> [WHAT IS BEING ASKED] Beginning at the top of the data below, restate every line word for word until the line containing "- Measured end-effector" has been included, and omit the pictures.

> [DATASET EXCERPT]
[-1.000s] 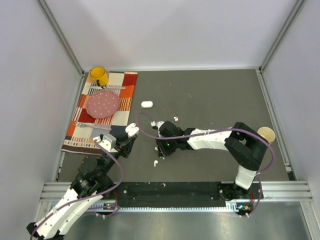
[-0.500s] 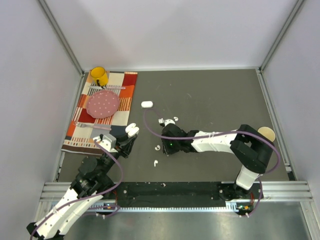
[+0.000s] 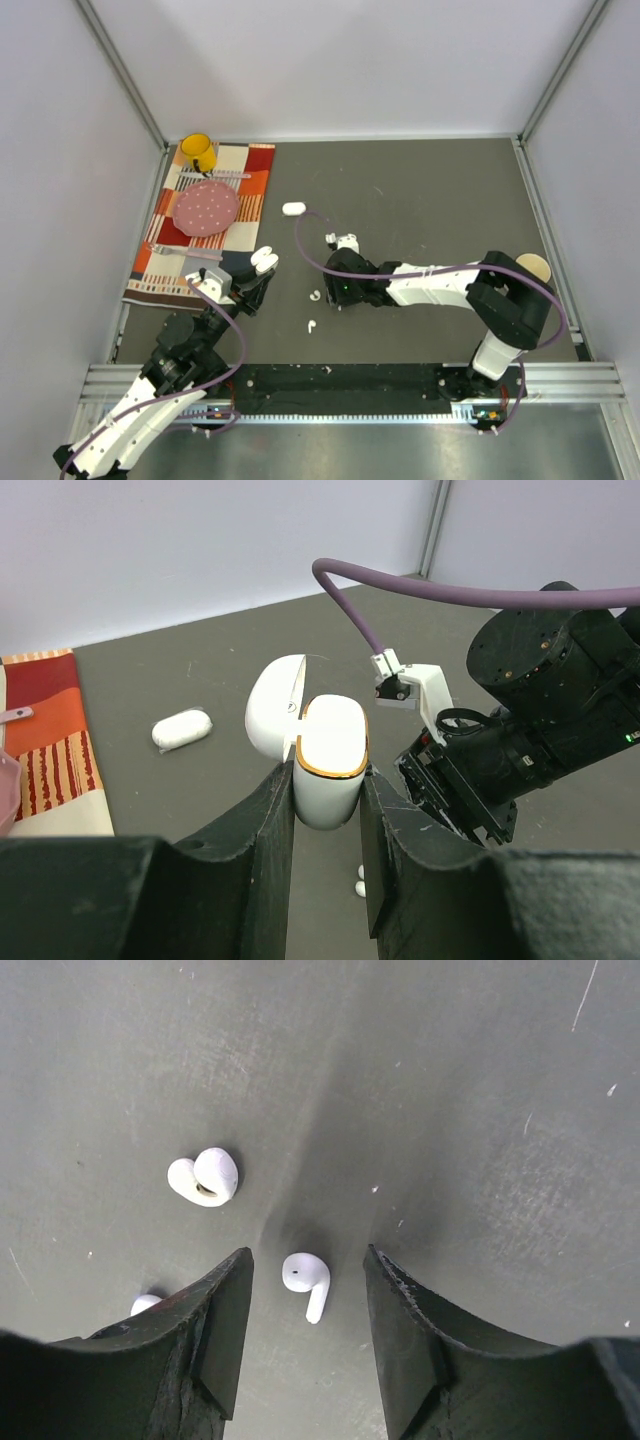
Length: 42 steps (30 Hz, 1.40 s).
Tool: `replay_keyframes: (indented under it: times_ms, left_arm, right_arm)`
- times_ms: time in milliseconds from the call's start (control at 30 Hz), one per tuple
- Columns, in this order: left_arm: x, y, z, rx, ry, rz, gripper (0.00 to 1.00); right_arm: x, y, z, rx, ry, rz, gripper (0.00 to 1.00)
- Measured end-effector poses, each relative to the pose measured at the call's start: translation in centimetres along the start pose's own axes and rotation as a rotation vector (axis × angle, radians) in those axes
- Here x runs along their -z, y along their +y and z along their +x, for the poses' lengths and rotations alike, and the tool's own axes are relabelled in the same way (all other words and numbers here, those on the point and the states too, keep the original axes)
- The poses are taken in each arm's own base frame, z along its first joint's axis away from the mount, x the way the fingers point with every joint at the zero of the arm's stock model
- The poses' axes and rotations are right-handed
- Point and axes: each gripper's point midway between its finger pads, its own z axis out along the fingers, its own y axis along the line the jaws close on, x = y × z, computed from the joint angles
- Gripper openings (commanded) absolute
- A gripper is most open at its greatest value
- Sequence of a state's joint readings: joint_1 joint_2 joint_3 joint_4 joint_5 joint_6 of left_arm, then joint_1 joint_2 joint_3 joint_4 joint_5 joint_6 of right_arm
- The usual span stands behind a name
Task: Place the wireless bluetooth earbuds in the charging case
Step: Move the earbud to the center of the board, then pick up the earbud from the center of the board.
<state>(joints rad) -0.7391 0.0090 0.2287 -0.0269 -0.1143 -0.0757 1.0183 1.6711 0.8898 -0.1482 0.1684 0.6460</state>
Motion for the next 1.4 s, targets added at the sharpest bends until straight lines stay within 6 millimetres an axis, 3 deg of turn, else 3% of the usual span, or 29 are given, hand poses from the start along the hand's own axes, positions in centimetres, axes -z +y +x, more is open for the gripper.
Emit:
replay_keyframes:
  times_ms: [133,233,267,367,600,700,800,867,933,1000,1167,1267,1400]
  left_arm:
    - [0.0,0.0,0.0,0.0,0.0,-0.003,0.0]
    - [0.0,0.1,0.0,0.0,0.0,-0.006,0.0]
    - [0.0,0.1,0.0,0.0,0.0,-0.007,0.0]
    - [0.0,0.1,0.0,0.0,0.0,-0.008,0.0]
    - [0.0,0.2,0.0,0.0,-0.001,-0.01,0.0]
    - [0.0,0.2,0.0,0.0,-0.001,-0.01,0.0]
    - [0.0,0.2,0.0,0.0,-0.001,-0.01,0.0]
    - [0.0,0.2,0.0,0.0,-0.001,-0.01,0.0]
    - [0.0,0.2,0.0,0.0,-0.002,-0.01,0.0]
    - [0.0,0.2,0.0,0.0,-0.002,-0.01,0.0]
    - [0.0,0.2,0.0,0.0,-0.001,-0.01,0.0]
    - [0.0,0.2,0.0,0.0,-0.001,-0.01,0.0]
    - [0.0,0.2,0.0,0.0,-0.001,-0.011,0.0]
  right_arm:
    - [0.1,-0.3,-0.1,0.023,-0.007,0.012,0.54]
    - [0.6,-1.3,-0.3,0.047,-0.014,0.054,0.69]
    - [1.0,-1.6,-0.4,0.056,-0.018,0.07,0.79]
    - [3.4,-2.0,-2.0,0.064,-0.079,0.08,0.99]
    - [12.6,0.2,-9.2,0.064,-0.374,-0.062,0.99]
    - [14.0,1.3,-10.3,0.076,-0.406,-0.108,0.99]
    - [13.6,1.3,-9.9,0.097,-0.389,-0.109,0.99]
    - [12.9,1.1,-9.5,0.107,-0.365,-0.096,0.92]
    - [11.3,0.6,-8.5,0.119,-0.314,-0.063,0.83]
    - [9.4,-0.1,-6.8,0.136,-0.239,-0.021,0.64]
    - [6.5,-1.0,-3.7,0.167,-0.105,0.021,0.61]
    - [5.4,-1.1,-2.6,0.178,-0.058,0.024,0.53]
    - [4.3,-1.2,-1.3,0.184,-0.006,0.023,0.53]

> [SOLUTION TO THIS EXERCISE]
[-1.000s] 
[-0.500s] 
[+0.000s] 
Length: 42 steps (30 Hz, 1.40 s).
Tool: `replay_keyframes: (indented under it: times_ms, left_arm, right_arm)`
- times_ms: time in milliseconds from the call's start (control at 30 Hz), one per tuple
- Columns, in this order: left_arm: x, y, z, rx, ry, rz, gripper (0.00 to 1.00); right_arm: x, y, z, rx, ry, rz, gripper (0.00 to 1.00)
- Measured end-effector poses, each relative to the pose measured at the call's start: translation in centimetres along the start pose's own axes and rotation as a rotation vector (axis × angle, radians) in those axes

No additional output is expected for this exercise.